The girls are starting to do bits together. Their favorite one is to have one of them pretend to be asleep and then have the other one yell “WAKE UP!” and the fake asleep one yells “AAAA!” and they both laugh and laugh. You can hear their sense of timing getting better with each run-through (and they like to do this bit twelve times in a row).
They also love to play “Sandwich”, a game in which I put down a couch cushion, they lay down on top of it, and then I put another couch cushion on top of them. Then I “forget” that I did that, and go “wow I wonder where the kids are, oh well at least I can eat this delicious sandwich,” and as soon as I start making “om nom nom” noises, both of the girls say “hiiii!” and I start screaming uncontrollably, horrified that I've almost eaten my daughters like a modern-day Titus Andronicus. They love it.
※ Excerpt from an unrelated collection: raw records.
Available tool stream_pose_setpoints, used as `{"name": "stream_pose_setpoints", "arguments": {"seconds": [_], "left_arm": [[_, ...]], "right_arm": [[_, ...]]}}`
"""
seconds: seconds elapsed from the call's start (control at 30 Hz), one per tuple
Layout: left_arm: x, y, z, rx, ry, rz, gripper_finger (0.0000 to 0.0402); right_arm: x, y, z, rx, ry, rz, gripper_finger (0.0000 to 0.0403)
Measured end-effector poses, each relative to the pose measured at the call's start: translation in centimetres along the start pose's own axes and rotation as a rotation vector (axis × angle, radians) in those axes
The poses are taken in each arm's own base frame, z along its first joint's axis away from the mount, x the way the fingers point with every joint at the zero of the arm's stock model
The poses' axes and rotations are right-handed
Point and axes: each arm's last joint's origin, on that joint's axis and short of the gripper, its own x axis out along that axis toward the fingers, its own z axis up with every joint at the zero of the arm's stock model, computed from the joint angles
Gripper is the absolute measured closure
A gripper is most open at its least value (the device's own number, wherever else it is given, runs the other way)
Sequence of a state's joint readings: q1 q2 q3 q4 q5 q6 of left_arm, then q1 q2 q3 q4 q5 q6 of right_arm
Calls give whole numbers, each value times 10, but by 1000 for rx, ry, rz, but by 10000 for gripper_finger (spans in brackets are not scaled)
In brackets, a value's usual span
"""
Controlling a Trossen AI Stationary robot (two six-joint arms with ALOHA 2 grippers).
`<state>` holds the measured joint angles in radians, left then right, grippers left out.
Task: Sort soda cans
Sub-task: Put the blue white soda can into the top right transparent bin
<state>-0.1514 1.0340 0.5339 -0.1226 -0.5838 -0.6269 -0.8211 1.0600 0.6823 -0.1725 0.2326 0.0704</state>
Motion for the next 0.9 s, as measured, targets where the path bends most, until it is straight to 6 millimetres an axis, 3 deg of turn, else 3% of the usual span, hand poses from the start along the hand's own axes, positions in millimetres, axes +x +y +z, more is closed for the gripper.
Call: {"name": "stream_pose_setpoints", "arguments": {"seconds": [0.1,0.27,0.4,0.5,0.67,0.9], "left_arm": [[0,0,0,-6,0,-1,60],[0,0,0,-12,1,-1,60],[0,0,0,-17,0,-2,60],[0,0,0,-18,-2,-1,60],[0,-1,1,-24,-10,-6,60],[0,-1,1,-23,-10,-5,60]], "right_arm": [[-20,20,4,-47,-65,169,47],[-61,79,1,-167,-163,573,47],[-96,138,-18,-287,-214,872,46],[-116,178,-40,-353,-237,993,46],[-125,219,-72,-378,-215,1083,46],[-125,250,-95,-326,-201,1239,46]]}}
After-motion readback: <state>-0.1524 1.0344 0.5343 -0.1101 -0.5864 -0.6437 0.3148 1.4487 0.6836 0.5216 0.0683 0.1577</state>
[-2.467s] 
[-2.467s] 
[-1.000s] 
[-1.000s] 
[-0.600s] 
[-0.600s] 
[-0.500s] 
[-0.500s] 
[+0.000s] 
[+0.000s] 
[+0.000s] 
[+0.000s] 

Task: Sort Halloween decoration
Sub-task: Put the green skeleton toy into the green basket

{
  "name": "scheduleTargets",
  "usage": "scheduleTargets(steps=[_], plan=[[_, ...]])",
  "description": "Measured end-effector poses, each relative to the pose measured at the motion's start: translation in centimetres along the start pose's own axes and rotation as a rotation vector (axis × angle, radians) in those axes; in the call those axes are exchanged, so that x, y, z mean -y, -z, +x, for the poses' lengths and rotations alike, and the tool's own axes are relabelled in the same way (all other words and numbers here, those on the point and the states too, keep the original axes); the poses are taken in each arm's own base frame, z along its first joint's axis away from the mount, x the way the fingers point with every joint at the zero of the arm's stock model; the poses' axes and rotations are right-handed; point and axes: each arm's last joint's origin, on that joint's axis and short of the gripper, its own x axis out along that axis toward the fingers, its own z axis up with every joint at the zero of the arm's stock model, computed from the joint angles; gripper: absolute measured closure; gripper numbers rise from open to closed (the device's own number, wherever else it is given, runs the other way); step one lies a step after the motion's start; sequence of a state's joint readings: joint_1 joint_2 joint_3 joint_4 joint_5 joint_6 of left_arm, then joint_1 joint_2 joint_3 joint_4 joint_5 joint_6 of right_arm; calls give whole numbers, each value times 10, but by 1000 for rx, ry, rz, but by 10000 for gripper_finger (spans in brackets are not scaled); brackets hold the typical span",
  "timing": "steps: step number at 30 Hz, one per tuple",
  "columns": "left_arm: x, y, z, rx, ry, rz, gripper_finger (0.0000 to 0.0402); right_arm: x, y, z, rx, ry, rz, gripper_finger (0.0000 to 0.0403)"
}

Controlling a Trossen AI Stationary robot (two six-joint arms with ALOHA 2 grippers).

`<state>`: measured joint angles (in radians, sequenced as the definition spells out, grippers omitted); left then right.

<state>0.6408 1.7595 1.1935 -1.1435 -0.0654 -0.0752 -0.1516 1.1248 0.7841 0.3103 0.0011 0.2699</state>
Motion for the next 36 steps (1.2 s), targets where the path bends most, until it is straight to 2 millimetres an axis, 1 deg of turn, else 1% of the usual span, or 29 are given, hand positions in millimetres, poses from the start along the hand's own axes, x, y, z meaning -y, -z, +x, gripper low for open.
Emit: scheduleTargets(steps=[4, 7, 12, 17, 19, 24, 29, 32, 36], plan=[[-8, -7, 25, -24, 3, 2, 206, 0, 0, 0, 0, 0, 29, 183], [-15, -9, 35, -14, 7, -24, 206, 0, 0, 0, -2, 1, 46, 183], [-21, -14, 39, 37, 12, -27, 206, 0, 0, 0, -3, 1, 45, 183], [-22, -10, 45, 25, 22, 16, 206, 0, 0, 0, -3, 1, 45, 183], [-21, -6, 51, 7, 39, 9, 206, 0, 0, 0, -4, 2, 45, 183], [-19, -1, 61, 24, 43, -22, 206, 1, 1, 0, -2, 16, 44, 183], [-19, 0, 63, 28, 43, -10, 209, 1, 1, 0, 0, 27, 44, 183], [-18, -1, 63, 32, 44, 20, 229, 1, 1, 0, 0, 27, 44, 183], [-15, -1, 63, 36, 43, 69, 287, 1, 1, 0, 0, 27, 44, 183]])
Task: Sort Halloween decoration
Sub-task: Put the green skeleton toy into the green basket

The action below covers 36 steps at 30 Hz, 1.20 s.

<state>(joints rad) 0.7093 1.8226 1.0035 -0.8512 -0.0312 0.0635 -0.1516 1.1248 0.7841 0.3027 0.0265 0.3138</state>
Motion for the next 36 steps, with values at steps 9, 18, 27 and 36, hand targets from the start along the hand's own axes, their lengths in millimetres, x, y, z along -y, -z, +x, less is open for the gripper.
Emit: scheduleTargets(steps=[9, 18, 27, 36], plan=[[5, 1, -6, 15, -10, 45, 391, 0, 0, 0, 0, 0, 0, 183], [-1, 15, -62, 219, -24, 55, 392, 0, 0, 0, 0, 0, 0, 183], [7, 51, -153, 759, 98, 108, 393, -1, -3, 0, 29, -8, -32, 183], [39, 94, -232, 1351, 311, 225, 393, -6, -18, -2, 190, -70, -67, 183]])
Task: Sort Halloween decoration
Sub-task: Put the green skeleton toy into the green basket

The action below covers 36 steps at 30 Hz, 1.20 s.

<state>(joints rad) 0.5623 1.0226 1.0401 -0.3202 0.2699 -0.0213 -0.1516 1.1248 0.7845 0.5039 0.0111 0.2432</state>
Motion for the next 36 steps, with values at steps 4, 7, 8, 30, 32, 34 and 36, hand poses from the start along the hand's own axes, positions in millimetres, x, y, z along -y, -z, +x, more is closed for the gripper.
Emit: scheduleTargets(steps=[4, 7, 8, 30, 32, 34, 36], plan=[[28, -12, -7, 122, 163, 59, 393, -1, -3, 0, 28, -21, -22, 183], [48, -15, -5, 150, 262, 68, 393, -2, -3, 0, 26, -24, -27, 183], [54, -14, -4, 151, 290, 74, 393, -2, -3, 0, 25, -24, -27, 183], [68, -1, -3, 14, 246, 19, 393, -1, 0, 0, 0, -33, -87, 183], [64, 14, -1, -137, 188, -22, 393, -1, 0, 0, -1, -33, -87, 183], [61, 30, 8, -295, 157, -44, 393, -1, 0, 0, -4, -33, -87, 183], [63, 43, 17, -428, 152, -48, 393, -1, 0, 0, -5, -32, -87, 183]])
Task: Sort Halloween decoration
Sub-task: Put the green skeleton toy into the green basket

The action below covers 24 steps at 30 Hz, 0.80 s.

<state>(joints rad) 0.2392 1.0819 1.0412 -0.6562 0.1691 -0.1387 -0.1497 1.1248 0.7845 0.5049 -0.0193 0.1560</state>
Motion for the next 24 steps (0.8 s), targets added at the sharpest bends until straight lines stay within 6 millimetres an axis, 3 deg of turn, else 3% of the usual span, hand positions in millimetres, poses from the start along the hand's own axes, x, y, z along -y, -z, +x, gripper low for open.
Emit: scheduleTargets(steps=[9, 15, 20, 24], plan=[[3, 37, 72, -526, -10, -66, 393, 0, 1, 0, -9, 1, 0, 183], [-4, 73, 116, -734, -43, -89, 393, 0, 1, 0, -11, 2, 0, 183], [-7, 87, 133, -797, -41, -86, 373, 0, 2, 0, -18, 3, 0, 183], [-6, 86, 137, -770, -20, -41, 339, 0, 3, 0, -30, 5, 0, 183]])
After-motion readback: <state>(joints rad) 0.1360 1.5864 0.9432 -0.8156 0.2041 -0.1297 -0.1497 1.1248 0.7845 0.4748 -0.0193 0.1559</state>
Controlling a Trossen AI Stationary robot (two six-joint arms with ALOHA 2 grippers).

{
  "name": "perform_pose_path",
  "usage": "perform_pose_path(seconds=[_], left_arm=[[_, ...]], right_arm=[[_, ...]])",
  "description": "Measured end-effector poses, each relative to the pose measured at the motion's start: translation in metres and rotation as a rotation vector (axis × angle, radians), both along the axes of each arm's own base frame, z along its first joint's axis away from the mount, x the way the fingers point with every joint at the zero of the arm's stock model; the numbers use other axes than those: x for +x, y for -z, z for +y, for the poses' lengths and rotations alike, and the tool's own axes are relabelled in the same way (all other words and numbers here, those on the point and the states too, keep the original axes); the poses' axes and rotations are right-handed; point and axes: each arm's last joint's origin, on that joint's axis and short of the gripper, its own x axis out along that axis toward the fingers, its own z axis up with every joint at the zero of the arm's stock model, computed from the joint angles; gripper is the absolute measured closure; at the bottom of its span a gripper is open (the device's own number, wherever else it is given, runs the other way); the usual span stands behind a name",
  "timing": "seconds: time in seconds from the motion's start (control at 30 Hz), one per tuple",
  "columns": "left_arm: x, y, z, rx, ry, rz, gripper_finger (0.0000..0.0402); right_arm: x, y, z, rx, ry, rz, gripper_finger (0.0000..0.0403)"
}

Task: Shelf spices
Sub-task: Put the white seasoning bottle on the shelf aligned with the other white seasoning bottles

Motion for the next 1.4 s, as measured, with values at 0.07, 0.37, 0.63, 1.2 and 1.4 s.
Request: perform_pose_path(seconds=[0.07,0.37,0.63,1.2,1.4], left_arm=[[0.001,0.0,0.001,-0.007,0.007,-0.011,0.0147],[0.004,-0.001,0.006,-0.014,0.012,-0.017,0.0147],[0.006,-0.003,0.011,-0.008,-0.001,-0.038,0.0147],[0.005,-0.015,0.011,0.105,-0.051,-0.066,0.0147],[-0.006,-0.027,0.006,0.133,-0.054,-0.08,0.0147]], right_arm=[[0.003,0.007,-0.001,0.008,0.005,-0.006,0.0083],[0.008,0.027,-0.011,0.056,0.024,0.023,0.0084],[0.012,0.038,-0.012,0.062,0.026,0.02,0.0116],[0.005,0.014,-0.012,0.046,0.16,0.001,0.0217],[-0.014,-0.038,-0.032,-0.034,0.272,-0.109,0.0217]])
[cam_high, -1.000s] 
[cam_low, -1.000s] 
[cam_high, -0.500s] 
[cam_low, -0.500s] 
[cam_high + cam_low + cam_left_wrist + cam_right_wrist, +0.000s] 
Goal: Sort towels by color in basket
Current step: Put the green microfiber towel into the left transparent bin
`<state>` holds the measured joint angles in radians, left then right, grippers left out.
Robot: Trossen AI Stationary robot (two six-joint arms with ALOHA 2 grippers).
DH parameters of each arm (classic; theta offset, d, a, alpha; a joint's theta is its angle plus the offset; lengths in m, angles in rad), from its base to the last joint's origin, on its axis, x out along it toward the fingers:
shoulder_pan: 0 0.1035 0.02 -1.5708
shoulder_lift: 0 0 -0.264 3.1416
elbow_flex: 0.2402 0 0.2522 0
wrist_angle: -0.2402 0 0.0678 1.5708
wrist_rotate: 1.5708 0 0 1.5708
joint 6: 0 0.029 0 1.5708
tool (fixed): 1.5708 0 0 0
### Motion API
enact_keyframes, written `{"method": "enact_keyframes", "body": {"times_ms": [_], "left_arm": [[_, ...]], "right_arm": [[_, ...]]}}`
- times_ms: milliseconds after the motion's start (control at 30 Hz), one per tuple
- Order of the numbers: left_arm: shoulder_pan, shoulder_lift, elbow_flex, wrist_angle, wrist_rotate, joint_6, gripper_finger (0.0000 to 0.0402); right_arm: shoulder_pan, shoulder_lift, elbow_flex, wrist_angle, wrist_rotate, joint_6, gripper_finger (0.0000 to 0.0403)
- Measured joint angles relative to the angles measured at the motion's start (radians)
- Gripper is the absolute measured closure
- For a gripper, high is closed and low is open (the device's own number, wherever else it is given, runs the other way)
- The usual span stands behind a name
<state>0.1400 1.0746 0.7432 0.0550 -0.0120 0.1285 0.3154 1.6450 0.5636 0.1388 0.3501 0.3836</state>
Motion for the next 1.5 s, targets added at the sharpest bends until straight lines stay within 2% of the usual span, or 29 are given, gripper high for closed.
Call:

Look, I'm part of the problem too, I get it.
In MacLachlan's Newbery acceptance speech, she also said this:
"When Julius Lester praises children’s literature as the “literature that gives full attention to the ordinary,” he echoes my parents’ belief that it is the daily grace and dignity with which we survive that children most need and wish to know about in books."
“Tell them I sing” carries a lot in Sarah, Plain and Tall. You know exactly what Caleb is asking when he wants to know if Sarah sings - that is, you know exactly what he misses about his mother, what daily grace he feels he can’t get from his father alone - and you know exactly what Sarah is trying to communicate when she writes that in the margins of a letter to Caleb’s father, even though almost none of it is said directly. But if you have been in a family, you get it. You get that there are things that mean so much, in the ways that we communicate to each other, that, when you explain them to an outsider, make you sound like an insane person. But that's the daily grace with which we have been blessed, the daily grace that MacLachlan depicts so well in the white spaces between her words.
I imagine, in some alternate universe where I was a lonely guy putting personal ads (dated reference) in the paper (dated reference) and looking to find a frontier wife (dated reference) and slowly starting to answer her mail correspondence (dated reference), I would, at some point, scribble a note to her to pass on to her children: “tell them I do bits.”
Newburied is a series by Tony Ginocchio on the history of the Newbery Medal and a whole bunch of other stuff related to it. You can subscribe via Substack to get future installments sent to your inbox directly. The next installment will cover the 1924 medalist, The Dark Frigate by Charles Boardman Hawes.
In the Emmy-winning made-for-TV movie adaptation, these two characters were portrayed by Glenn Close and Christopher Walken.
Generally on social media, because I don’t like using their real names, I refer to them as Meatball and Breadstick. But you’re all dedicated and kind readers, so I’m happy to tell you that their real names are Ariana Grande Ginocchio and Misato Katsuragi Ginocchio.